4. Transporte y plataformas digitales
El crecimiento de la economía de plataformas también ha impulsado el autoempleo:
- conductores de apps,
- repartidores,
- mensajería independiente.
Este segmento ha crecido de forma sostenida en los últimos años y representa cerca del 10% del autoempleo urbano.
La ventaja es la flexibilidad; el reto, la falta de prestaciones y la dependencia de algoritmos.
5. Servicios profesionales independientes
Aunque en menor proporción, también hay crecimiento en el freelancing especializado:
- diseño,
- marketing digital,
- programación,
- consultoría.
Este segmento representa alrededor del 5% al 8%, pero es el que tiene mayor potencial de escalabilidad.
Aquí es donde el emprendimiento empieza a parecer más empresa que autoempleo.

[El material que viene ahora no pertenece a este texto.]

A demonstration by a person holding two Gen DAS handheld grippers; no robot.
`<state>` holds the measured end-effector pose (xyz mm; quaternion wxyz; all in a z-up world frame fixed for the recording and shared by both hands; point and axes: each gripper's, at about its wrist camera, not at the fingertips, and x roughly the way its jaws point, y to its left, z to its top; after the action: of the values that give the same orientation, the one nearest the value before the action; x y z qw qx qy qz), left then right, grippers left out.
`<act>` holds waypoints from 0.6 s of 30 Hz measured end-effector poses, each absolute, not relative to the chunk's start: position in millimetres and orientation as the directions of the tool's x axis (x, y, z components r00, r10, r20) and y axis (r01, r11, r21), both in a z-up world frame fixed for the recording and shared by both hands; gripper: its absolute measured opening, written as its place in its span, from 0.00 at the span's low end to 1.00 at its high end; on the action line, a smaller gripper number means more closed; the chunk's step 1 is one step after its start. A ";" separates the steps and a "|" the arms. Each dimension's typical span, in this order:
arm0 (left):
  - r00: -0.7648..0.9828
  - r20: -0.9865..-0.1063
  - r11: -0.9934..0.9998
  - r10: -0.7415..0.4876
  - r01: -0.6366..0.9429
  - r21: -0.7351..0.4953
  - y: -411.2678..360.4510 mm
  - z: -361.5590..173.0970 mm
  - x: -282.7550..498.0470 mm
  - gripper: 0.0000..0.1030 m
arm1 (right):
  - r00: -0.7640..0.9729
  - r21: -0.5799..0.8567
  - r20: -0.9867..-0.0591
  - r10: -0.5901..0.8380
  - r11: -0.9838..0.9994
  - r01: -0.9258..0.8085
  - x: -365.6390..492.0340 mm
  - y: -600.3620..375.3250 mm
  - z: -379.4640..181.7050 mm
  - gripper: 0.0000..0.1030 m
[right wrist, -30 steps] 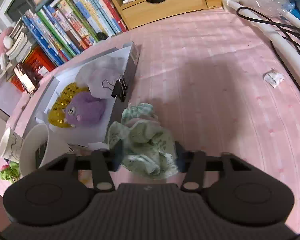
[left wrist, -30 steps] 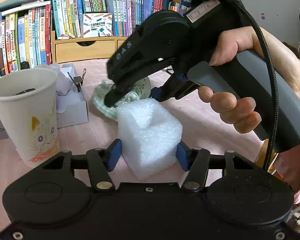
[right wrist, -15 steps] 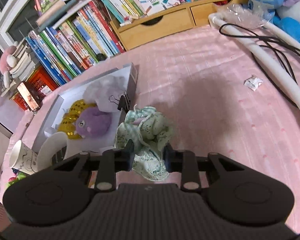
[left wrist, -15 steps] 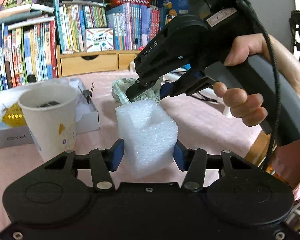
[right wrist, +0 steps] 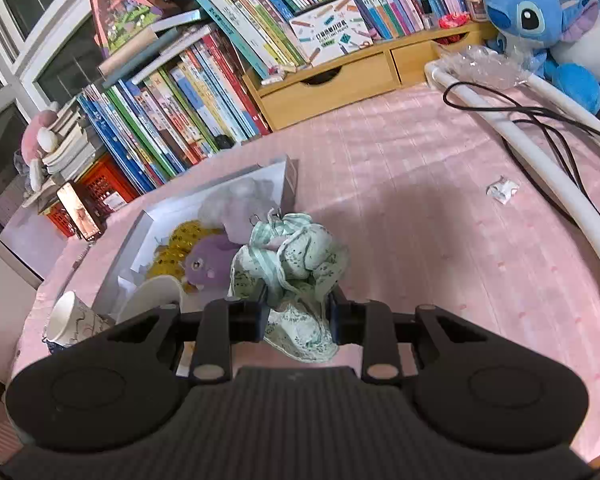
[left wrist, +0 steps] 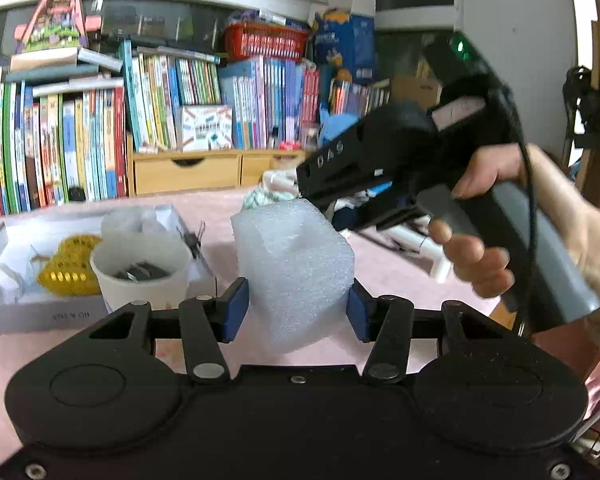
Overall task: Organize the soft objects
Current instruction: 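Carry the foam cube with the left tool while the right tool carries the cloth over the tray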
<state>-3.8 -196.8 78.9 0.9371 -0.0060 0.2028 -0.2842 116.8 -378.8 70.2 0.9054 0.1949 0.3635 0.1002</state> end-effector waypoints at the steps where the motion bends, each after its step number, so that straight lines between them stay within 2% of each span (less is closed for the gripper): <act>1: 0.758 -0.368 0.837 -0.539 0.533 -0.128 -195.5 82.8 -5.0 0.47 | 0.720 0.426 -0.614 0.323 0.904 -0.042 115.6 -378.9 72.3 0.33; 13: 0.799 -0.294 0.849 -0.525 0.515 -0.118 -172.0 127.4 -5.3 0.47 | 0.750 0.426 -0.573 0.330 0.902 -0.071 108.0 -374.3 91.6 0.33; 18: 0.807 -0.299 0.858 -0.509 0.502 -0.108 -160.0 145.5 7.2 0.47 | 0.760 0.415 -0.561 0.329 0.906 -0.085 107.2 -370.2 100.3 0.33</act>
<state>7.2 -160.0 145.5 0.9504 -0.0121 0.1606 -0.2660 107.2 -370.2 100.3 0.9195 0.1858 0.3276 0.1125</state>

El problema no es emprender… es cómo se emprende
A simple vista, podría parecer que México vive un boom emprendedor. Pero la realidad es más matizada.
El dato clave: el empleo formal creció en más de 300,000 plazas en febrero, pero no logró compensar la pérdida de 450,000 empleos formales en enero. El saldo del primer bimestre sigue siendo negativo.

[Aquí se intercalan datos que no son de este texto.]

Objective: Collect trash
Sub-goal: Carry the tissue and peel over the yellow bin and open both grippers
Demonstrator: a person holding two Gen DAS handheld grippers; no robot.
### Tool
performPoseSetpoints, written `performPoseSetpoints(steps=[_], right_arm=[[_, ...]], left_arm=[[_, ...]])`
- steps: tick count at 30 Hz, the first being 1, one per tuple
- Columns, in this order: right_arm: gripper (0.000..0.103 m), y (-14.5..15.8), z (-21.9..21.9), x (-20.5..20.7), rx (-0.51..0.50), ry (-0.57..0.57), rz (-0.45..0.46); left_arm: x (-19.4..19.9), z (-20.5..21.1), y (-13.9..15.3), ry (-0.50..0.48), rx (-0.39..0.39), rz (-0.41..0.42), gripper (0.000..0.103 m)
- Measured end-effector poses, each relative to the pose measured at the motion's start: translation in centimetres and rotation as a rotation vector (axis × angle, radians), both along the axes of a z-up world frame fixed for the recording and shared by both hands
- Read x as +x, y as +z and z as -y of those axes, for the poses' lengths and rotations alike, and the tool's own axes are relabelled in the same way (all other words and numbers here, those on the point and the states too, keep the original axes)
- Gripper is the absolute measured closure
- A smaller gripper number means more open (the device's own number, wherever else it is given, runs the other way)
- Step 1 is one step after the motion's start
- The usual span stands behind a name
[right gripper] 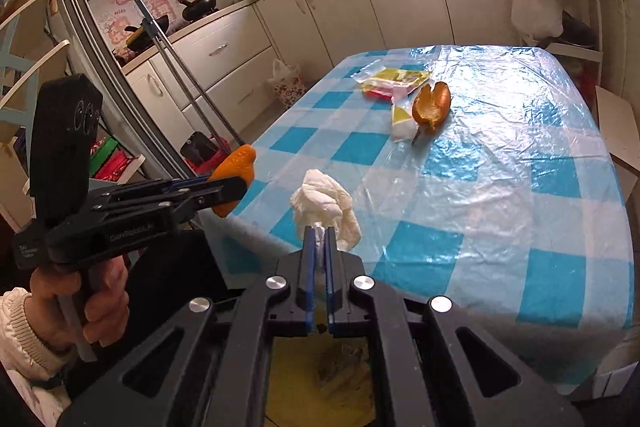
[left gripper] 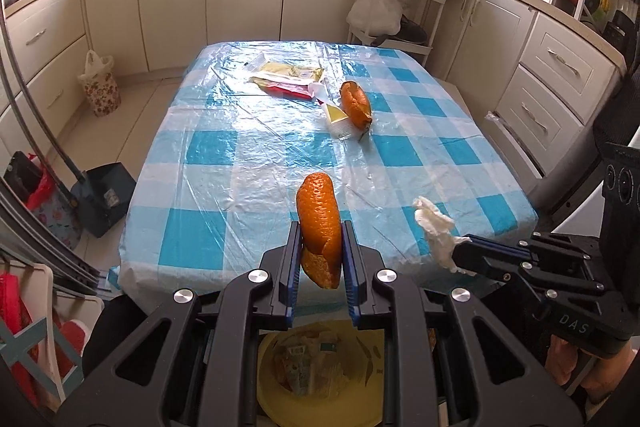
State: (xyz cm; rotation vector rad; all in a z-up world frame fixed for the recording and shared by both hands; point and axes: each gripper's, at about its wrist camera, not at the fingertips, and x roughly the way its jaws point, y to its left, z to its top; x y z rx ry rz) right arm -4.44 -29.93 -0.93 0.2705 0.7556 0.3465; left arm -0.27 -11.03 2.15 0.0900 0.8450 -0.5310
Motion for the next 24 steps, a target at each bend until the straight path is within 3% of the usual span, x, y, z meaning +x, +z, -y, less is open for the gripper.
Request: performPoseSetpoints(steps=[10,17,18,21,24], right_arm=[[0.098,-1.6,-2.8,-1.6,-0.051,0.078,-0.081],[0.096,-3.7,-5.0,-2.2,-0.118,0.155,-0.195],[0.094,-4.1,-5.3,-2.2,-0.129,0.164,-0.220],[0.062,-4.4,-5.5,-2.6,-0.172,0.137,-0.223],[0.058,-3.7,-4.6,-3.0,-0.155,0.091,-0.199]], left_arm=[[-2.7,-0.9,1.3,-0.010,0.000,0.042,0.085],[-4.4,-1.9,1.4,-0.017,-0.007,0.037,0.085],[-4.7,-2.0,1.1,-0.020,-0.008,0.028,0.085],[-5.7,-2.6,-0.4,-0.031,-0.008,-0.021,0.085],[-6.6,-2.7,-2.6,-0.050,0.012,-0.078,0.085]])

Esto sugiere que una parte importante del autoempleo no nace por oportunidad, sino por necesidad.
Y eso cambia todo.
Porque no es lo mismo emprender con un plan de negocio que hacerlo para salir del paso.
¿Qué significa esto para las PyMEs?
Para las pequeñas y medianas empresas, este contexto abre varios frentes:
1. Más competencia en lo básico
Sectores como comercio, alimentos y servicios están más saturados que nunca. Entrar sin diferenciación hoy es mucho más complicado que hace unos años.

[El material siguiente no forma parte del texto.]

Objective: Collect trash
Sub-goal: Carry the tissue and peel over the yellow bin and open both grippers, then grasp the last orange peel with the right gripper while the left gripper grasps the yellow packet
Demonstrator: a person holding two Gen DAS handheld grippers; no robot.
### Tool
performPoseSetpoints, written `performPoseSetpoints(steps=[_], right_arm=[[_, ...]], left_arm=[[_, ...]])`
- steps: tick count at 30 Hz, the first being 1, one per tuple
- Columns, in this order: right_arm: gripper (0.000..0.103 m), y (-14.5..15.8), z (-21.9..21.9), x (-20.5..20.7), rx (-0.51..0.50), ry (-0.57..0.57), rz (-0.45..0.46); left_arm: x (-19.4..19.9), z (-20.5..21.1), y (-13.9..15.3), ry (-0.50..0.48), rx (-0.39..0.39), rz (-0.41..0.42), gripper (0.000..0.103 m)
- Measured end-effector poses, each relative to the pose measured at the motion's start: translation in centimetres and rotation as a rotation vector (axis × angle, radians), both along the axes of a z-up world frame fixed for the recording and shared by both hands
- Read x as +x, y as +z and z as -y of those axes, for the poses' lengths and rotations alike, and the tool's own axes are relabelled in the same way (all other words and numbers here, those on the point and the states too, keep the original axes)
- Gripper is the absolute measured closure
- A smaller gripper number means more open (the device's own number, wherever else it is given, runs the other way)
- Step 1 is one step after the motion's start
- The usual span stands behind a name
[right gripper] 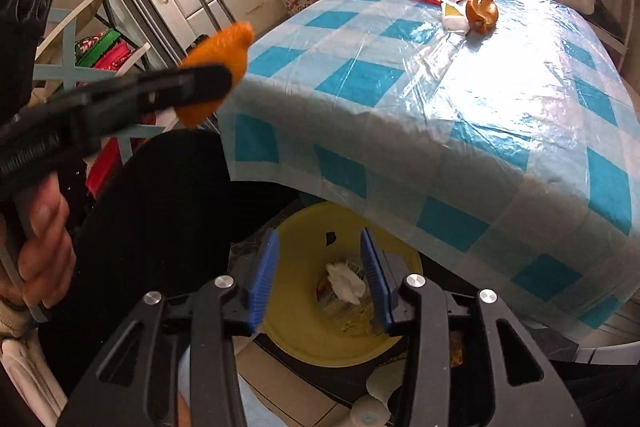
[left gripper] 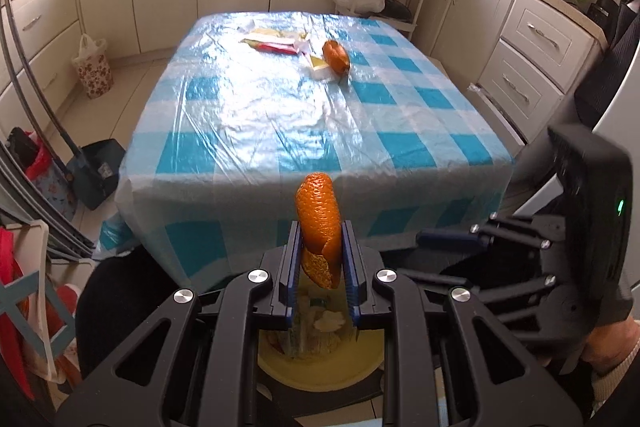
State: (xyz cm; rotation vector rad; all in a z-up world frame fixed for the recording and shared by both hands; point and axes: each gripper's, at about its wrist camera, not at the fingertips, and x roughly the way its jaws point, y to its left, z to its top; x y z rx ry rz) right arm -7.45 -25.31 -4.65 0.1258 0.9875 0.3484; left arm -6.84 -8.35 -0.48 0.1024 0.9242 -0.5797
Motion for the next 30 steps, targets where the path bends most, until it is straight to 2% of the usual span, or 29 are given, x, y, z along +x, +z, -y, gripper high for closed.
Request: performPoseSetpoints(steps=[5,10,12,13,14,16,23,30], right_arm=[[0.050,0.7,2.3,-0.4,0.053,-0.105,0.032],[0.047,1.0,3.3,-0.3,0.086,-0.159,0.052],[0.046,1.3,3.4,-0.3,0.088,-0.166,0.063],[0.045,1.3,3.5,-0.3,0.090,-0.171,0.068],[0.045,1.4,3.5,-0.2,0.091,-0.175,0.072],[0.044,1.5,3.7,-0.2,0.096,-0.186,0.080],[0.037,2.4,4.2,-0.3,0.099,-0.241,0.134],[0.032,3.0,4.6,0.0,0.073,-0.282,0.185]], left_arm=[[-1.0,0.4,-3.1,-0.033,0.040,-0.085,0.084],[-1.0,1.1,-4.1,-0.058,0.069,-0.121,0.084],[-1.1,1.4,-4.6,-0.076,0.091,-0.138,0.080],[-1.1,1.5,-4.8,-0.081,0.099,-0.142,0.072],[-1.2,1.7,-5.0,-0.079,0.114,-0.141,0.058],[-1.2,1.6,-5.0,-0.062,0.133,-0.125,0.044],[-0.8,1.0,-4.3,-0.030,0.120,-0.074,0.032],[0.1,-0.4,-3.1,0.039,0.075,-0.001,0.028]])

2. Talento disponible… pero con otra mentalidad
Muchas personas que hoy están autoempleadas no descartan regresar a un empleo formal, pero buscan:
- mayor flexibilidad,
- ingresos competitivos,
- mejores condiciones laborales.
Esto obliga a las PyMEs a replantear su propuesta como empleadores.
3. Oportunidad de formalización
Aquí hay una de las mayores áreas de oportunidad: muchos negocios nacen en la informalidad, pero no todos tienen que quedarse ahí.
Formalizarse puede marcar la diferencia entre sobrevivir o crecer.
El nuevo perfil del emprendedor en México
El emprendedor actual en México es distinto al de hace 10 años:
- Es más digital.
- Empieza con menos capital.
- Usa redes sociales como principal canal de venta.
- Aprende sobre la marcha.
Pero también enfrenta más incertidumbre.
Porque aunque hay más herramientas, también hay más competencia y menos margen de error.

Claves para competir en un entorno saturado
En este escenario, hay tres factores que están marcando la diferencia entre los negocios que sobreviven y los que desaparecen:
Diferenciación clara
Ya no basta con “vender lo mismo”. Hoy importa:
- cómo lo vendes,
- a quién le vendes,
- qué experiencia ofreces.
Digitalización real
No se trata solo de tener redes sociales, sino de usarlas estratégicamente:
- ventas,
- atención al cliente,
- posicionamiento.
Control financiero
Muchos emprendimientos fracasan no por falta de ventas, sino por mala administración.
Tener claridad en costos, márgenes y flujo de efectivo es clave.
¿Hacia dónde va el autoempleo en México?
Todo apunta a que el autoempleo seguirá creciendo, impulsado por:
- la digitalización,
- la flexibilidad laboral,
- y la necesidad económica.
Pero el gran reto será transformar ese autoempleo en negocios sostenibles.
Porque no todos los que hoy trabajan por su cuenta están construyendo una empresa.
Muchos están, simplemente, generando ingresos al día.
La oportunidad detrás del dato
El crecimiento del autoempleo no es una mala noticia por sí misma. De hecho, puede ser una palanca importante para el desarrollo económico.
Pero para que eso suceda, se necesita:
- más capacitación,
- acceso a financiamiento,
- incentivos para la formalización,
- y una visión empresarial desde el inicio.
En pocas palabras
Sí, México está generando empleo.
Sí, más personas están emprendiendo.
Pero no todo el emprendimiento es igual.
Hoy, el verdadero reto no es empezar… es construir algo que dure.
Porque cuando el autoempleo alcanza máximos históricos, la pregunta no es cuántos están emprendiendo, sino cuántos realmente están construyendo empresa.
Y ahí es donde las PyMEs tienen mucho que decir.